U of T scaleup Blue J Legal can predict how the courts will decide.

What if you could clarify whether the law is on your side before going to court?

Blue J Legal, a scaleup co-founded by three U of T professors, has already made such clarity possible in tax and employment law by harnessing the power of machine learning.

Lawyers typically anticipate how a judge will rule by drawing on a handful of leading cases. Blue J Legal supports lawyers by factoring in the entire history of relevant cases to predict the results of a new case.

While numerous startups are developing machine-learning tools for lawyers, Blue J Legal co-founder and CEO and U of T law professor Benjamin Alarie says that his scaleup is the only company in the world that actually synthesizes the history of case law to predict accurately how the courts will rule.

Machine learning for lawyers has proved instantly popular

The company’s products have quickly caught on and have already netted Blue J Legal more than 150 clients—a healthy endorsement of the value of its products, as are the enthusiastic reviews from publications such as Forbes, The Street and Bloomberg Law.

After raising $9.3 million, the company expanded into the United States, increasing its workforce to more than 60 employees and rolling out an American version of its Tax Foresight platform tailored to U.S. tax practitioners that work on federal tax issues.

Blue J Legal has also been expanding its Canadian portfolio. It built a platform to help human resources professionals manage workplace disputes, and an interactive tool for navigating Canadian Tax on Split Income (TOSI) rules. It developed the TOSI tool in partnership with Canadian firm Moodys Tax.

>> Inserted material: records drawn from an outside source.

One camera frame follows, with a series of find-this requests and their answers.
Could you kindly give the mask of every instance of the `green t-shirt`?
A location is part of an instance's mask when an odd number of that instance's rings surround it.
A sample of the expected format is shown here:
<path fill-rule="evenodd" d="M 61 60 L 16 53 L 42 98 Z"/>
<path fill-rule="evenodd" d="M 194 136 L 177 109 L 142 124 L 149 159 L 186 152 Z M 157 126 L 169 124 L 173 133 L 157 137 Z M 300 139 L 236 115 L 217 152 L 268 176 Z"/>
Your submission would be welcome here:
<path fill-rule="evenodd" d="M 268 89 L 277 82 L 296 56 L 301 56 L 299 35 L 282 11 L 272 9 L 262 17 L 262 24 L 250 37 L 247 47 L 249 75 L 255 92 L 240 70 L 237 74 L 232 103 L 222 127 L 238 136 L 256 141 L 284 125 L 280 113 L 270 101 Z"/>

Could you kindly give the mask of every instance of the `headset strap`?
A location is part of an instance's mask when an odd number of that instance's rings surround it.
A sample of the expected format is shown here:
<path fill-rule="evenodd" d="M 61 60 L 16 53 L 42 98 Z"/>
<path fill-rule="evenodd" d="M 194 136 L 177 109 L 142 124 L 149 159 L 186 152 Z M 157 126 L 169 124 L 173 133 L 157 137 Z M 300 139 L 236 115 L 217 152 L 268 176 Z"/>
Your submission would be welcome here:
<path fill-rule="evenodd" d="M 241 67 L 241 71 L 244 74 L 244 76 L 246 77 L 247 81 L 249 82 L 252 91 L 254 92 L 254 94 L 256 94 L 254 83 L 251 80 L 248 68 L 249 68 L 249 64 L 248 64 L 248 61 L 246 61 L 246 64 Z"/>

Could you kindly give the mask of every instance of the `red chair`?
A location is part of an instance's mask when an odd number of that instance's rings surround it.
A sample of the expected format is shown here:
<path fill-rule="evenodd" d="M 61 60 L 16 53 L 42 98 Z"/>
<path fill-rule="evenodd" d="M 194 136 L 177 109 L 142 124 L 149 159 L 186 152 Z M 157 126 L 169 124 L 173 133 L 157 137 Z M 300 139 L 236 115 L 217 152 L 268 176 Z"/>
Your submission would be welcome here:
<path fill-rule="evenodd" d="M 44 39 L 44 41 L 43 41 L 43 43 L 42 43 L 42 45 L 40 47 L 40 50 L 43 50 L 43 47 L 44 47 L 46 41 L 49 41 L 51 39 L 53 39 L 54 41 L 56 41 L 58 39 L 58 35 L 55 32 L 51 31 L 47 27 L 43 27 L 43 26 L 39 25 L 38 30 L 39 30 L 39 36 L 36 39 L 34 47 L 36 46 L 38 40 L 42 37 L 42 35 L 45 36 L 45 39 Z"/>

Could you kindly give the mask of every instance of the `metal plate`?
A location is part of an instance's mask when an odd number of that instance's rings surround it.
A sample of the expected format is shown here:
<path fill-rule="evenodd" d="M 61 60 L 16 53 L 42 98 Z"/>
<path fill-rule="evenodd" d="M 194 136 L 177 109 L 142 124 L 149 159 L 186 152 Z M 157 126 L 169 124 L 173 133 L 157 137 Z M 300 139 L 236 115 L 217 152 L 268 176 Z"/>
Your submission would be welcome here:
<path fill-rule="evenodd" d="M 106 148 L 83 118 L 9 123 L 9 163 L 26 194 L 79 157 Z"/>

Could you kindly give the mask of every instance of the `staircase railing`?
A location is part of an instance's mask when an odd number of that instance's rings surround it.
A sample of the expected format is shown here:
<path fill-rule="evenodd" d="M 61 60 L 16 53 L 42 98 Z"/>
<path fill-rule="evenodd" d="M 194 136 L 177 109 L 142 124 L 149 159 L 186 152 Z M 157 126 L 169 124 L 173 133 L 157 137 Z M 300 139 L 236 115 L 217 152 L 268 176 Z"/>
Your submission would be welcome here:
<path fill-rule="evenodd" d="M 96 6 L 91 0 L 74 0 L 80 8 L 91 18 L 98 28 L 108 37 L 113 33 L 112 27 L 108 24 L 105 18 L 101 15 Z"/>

Meanwhile, Blue J Legal is ensuring its products are not just arming elite law firms. The company has empowered numerous low-income legal services in Toronto with its Employment Foresight product so volunteer legal teams can better help a broader community of clients.

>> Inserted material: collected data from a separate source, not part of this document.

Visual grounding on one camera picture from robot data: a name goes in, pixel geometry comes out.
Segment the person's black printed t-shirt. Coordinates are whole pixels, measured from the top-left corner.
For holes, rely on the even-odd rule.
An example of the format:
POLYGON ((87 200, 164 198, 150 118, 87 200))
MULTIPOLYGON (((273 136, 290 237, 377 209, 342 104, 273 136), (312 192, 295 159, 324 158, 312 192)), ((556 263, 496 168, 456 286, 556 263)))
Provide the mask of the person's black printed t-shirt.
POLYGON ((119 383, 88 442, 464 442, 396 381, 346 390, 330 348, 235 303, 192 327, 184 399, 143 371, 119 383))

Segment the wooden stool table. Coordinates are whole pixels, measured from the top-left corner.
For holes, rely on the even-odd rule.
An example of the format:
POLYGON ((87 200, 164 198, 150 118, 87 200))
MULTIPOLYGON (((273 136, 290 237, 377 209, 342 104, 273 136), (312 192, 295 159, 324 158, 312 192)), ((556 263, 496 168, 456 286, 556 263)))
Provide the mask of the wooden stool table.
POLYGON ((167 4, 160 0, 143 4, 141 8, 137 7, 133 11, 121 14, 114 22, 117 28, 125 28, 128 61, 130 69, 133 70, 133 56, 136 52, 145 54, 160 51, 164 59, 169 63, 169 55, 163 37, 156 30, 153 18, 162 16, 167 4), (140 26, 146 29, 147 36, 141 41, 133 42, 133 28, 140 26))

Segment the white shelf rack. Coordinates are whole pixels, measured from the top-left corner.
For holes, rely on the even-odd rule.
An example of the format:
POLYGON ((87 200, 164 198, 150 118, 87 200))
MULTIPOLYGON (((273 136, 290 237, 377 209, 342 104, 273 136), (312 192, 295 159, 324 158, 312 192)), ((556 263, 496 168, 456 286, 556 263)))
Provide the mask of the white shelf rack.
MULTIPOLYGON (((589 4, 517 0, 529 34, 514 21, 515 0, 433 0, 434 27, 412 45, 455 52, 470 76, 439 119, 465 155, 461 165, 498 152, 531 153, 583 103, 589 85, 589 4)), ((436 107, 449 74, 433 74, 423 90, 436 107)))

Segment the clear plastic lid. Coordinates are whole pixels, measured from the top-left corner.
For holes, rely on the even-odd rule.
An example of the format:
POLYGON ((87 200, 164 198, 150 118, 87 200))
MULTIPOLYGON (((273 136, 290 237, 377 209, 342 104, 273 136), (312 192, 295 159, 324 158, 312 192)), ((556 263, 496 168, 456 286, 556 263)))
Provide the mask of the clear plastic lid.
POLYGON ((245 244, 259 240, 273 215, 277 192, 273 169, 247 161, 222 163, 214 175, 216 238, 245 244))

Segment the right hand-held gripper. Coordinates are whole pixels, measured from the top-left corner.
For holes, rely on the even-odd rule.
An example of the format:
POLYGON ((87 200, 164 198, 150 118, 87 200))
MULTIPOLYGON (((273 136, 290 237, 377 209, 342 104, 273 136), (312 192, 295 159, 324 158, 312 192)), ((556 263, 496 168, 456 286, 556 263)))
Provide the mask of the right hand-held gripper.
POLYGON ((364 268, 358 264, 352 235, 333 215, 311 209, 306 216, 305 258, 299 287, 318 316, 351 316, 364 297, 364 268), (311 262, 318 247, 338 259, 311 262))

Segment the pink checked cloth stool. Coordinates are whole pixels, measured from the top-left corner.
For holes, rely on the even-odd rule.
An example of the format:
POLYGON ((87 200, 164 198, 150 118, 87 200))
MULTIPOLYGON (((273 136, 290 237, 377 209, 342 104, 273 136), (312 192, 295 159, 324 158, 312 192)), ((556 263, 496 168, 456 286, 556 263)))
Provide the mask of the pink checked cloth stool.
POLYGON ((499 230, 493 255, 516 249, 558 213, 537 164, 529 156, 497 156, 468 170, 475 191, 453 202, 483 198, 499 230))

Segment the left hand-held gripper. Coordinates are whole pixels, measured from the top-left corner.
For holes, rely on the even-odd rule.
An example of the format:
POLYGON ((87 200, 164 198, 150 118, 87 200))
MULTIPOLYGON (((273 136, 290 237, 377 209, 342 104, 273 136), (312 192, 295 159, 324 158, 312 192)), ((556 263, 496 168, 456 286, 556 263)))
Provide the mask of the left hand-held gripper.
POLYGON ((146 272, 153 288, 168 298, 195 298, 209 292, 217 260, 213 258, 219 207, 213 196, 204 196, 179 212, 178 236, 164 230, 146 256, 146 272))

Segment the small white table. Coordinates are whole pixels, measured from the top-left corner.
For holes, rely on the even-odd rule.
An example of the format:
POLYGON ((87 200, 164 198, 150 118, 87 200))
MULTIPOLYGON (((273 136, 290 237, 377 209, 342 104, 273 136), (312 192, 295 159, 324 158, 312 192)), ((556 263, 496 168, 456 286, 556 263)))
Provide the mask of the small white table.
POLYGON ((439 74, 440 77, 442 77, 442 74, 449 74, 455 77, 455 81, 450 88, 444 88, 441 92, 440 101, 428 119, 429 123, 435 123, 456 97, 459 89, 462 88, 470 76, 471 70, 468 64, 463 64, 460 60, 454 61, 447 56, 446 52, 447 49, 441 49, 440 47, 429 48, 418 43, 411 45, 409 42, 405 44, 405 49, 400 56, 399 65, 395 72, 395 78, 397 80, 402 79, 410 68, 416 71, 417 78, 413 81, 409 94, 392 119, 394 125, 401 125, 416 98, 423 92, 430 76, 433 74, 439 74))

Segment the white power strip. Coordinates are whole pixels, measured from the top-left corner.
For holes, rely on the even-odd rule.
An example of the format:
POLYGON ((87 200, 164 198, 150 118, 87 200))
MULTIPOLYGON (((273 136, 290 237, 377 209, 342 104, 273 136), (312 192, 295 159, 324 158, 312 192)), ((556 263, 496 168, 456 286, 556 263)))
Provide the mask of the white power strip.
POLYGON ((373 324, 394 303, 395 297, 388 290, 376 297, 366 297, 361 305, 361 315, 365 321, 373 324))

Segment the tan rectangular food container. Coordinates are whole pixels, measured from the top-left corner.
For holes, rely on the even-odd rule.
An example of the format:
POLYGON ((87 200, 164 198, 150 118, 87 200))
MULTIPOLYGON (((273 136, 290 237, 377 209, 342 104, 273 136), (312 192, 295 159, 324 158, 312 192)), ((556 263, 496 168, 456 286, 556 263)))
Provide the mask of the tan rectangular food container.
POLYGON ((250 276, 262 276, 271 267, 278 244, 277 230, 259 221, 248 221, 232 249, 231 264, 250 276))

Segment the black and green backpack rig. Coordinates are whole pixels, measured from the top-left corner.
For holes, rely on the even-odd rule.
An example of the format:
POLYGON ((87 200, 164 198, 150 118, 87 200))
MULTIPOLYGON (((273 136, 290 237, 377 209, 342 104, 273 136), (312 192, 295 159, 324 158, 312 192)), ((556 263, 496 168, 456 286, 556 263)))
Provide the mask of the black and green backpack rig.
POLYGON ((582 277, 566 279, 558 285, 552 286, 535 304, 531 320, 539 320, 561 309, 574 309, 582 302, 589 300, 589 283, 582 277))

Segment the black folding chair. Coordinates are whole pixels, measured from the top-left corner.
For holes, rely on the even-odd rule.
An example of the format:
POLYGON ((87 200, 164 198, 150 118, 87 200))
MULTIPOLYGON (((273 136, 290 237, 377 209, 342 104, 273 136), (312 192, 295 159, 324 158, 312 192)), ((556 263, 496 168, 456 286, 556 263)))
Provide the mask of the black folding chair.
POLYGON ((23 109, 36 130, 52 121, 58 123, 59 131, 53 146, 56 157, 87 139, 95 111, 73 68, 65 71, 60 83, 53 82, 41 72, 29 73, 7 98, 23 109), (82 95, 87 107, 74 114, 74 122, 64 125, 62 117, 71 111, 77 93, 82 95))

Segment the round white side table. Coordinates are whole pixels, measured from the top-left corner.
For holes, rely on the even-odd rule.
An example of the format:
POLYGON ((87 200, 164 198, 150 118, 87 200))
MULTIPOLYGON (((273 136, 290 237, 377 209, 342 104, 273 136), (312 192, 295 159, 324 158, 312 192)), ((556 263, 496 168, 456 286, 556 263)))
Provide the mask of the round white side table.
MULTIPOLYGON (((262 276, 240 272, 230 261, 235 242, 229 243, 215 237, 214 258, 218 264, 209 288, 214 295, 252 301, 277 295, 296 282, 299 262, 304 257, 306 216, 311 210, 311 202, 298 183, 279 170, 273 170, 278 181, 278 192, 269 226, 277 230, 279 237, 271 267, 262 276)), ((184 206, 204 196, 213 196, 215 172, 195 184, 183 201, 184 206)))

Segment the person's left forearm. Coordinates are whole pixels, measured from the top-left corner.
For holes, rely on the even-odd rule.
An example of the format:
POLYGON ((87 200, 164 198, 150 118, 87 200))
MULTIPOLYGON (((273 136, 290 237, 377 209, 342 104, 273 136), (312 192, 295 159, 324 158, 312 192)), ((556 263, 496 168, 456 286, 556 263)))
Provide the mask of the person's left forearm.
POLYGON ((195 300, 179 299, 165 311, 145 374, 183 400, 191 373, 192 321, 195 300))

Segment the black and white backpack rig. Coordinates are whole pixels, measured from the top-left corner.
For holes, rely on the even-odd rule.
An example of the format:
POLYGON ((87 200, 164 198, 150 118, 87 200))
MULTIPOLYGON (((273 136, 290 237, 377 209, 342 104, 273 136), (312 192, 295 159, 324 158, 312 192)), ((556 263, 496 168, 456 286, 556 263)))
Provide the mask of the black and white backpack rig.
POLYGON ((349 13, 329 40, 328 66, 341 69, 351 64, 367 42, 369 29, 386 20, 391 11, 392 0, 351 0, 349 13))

U of T Entrepreneurship was key to Blue J Legal’s quest to bring clarity to the law

For the Blue J Legal team, this is just the beginning. The long-term vision involves expanding into even more areas of the law and other legal systems around the world. To that end, the scaleup’s goal is “to bring absolute clarity to the law, everywhere and on demand.”

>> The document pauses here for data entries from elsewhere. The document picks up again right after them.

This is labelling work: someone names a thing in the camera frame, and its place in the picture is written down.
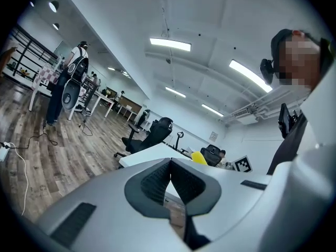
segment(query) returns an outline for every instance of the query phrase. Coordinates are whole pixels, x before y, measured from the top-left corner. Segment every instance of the air conditioner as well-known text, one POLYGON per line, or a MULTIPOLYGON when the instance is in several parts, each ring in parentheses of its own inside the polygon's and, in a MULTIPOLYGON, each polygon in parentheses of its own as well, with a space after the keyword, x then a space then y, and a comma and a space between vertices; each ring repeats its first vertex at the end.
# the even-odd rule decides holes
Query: air conditioner
POLYGON ((244 125, 258 122, 256 116, 254 116, 248 108, 234 113, 233 116, 244 125))
POLYGON ((239 118, 237 118, 237 120, 244 125, 248 125, 248 124, 258 122, 256 116, 253 115, 253 114, 247 114, 247 115, 244 115, 244 116, 240 116, 239 118))
POLYGON ((249 114, 250 114, 250 111, 249 111, 248 108, 246 108, 246 109, 244 109, 240 112, 234 113, 233 116, 235 118, 241 118, 241 117, 244 117, 244 116, 249 115, 249 114))

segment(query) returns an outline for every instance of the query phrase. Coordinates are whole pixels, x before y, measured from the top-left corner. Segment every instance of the sign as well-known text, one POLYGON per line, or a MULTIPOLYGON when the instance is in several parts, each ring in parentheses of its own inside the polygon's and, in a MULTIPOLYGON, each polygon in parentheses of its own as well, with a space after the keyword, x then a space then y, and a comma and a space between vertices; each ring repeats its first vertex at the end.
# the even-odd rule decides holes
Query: sign
POLYGON ((218 137, 218 133, 212 132, 209 140, 216 142, 217 137, 218 137))
POLYGON ((252 167, 247 156, 241 157, 240 159, 231 163, 236 171, 249 173, 252 172, 252 167))

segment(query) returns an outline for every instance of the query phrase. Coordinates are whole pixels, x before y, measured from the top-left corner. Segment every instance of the power strip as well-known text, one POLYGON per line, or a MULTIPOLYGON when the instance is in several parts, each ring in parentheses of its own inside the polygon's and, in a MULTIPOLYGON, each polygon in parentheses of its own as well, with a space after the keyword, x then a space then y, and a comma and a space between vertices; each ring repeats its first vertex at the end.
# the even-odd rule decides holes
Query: power strip
POLYGON ((0 162, 4 162, 7 156, 9 149, 4 148, 3 146, 0 147, 0 162))

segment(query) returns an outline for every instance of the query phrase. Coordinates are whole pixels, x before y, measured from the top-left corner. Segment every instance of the chair armrest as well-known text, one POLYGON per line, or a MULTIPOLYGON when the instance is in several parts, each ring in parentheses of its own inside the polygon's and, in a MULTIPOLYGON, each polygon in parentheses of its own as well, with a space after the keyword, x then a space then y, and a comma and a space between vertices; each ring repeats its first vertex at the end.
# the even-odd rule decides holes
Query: chair armrest
POLYGON ((134 133, 139 133, 140 132, 140 130, 136 126, 134 126, 133 124, 129 123, 128 126, 131 128, 132 131, 130 133, 130 136, 128 137, 126 149, 128 149, 128 147, 129 147, 129 145, 132 141, 134 133))

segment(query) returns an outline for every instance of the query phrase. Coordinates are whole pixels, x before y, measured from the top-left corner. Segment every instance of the yellow chair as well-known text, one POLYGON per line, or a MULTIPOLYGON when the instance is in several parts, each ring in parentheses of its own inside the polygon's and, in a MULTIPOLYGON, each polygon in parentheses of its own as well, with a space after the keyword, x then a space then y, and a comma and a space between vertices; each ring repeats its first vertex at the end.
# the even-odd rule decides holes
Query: yellow chair
POLYGON ((200 151, 196 151, 194 153, 191 153, 191 159, 193 160, 193 162, 208 165, 205 161, 205 158, 203 157, 203 155, 201 154, 200 151))

Blue J Legal began as a for-credit course run through one of U of T’s entrepreneurial hubs, the Department of Computer Science Innovation Lab, where law and computer science students collaborated to see if they could deploy AI to mine tax case law and make predictions.

The prototype that emerged from that course landed Blue J Legal assistance from UTEST, another U of T hub. As Alarie says, UTEST “allowed us to get our bearings and understand what next steps we needed to take.”

In 2015, Blue J Legal began working with U of T’s Creative Destruction Lab, which gave the team early business guidance and introduced them to their initial investors.

Summing up the assistance they received from U of T, Alarie quotes an ancient Greek proverb: “well begun is half done—that’s our experience of U of T’s innovation ecosystem.”